Every moment of really significant change in twentieth-century art has announced itself, or seemed to do so, as a renunciation of meaning. Picasso's and Braque's Cubist paintings, Duchamp's urinal, Pollock's drip paintings, and Warhol's early silkscreen paintings, for example, were initially received as shocking retreats from art's traditional role of communicating from one human being to another. In retrospect, of course, each of these has come to be seen as a necessary clarification of a prolix and even decadent situation–a successful effort, as it were, to purify the dialect of the tribe. Each of them, too, was moving art an important step forward toward embracing and incorporating the realities of modern life. It is too soon yet to know whether or not Christopher Wool's abstractly formal paintings of ordinary motifs and his equally formal quotations of texts that sometimes have their sources in popular media constitute a step of similar importance in the evolution of modern art. What is clear now is that the newness of his work has elements in common with what was radical in the art of many of the major figures of the art of this century.
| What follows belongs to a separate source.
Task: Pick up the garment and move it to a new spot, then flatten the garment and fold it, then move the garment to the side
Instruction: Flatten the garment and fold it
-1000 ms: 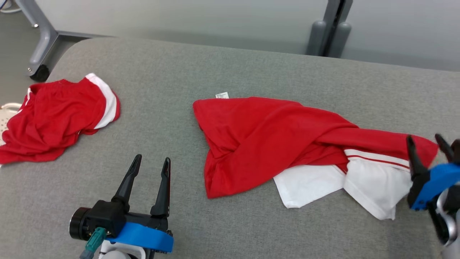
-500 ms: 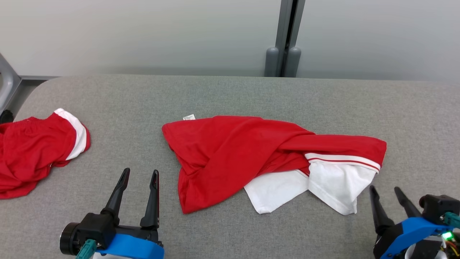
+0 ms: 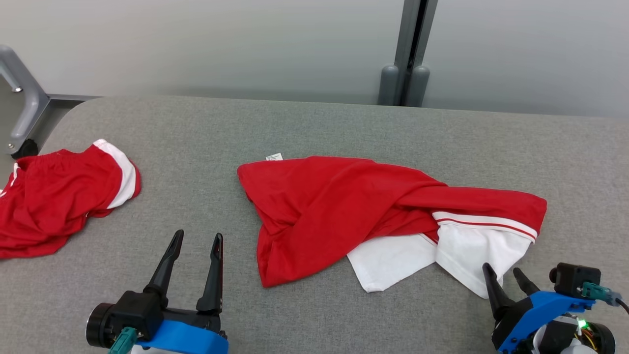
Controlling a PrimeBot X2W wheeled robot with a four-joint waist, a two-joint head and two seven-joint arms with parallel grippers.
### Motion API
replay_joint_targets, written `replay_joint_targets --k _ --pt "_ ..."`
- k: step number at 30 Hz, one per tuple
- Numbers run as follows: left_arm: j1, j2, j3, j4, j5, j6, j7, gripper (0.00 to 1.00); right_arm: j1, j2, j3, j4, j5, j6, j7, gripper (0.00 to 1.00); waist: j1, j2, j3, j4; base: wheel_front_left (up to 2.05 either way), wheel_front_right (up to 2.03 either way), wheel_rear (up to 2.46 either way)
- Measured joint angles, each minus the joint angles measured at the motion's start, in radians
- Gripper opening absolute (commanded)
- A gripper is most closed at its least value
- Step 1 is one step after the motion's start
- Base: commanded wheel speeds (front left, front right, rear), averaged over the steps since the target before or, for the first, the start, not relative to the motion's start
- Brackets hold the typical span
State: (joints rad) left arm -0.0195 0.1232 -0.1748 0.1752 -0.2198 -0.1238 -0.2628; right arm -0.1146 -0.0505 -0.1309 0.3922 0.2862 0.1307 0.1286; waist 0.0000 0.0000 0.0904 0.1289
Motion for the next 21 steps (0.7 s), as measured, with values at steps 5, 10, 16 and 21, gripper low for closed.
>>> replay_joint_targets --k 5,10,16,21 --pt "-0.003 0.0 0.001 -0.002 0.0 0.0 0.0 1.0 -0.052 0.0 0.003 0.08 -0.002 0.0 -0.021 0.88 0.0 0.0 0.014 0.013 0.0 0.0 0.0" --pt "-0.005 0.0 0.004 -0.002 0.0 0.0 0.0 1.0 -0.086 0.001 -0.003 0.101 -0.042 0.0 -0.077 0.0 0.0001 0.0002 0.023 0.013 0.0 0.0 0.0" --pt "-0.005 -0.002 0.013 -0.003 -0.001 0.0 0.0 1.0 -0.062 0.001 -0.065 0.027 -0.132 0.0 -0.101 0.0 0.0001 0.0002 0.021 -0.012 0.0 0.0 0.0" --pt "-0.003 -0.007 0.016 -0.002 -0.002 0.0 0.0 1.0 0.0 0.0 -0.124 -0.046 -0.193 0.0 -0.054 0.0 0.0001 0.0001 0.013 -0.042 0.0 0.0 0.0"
This essay explores only a few aspects of Wool's complex relationship to the art that has preceded his. Much needs to be said about his work in relation to figures other than Pollock and Warhol-Bruce Nauman, for example, and more distantly Jasper Johns. Then, too, there are important questions of where Wool stands in relation to several of his contemporaries-Robert Gober, Philip Taaffe, and Jeff Koons are those that immediately come to mind. Perhaps for the occasion of this, his first one-person museum exhibition, it is enough to point out that Wool has made work that engages some of the most important issues of the historical past of twentieth­century art, and that he deals with what seem to be the most pressing questions of our own moment in a medium that other artists of his generation have found difficult, if not impossible: painting. Above all, Christopher Wool is a painter.

Notes

1   Unless otherwise noted, all quotes are taken from an interview by the author with the artist, 4 May 1989.

2   Gary Indiana, "Chronicle in Black and White;' Village Voice, 31 May 1987, p. 89.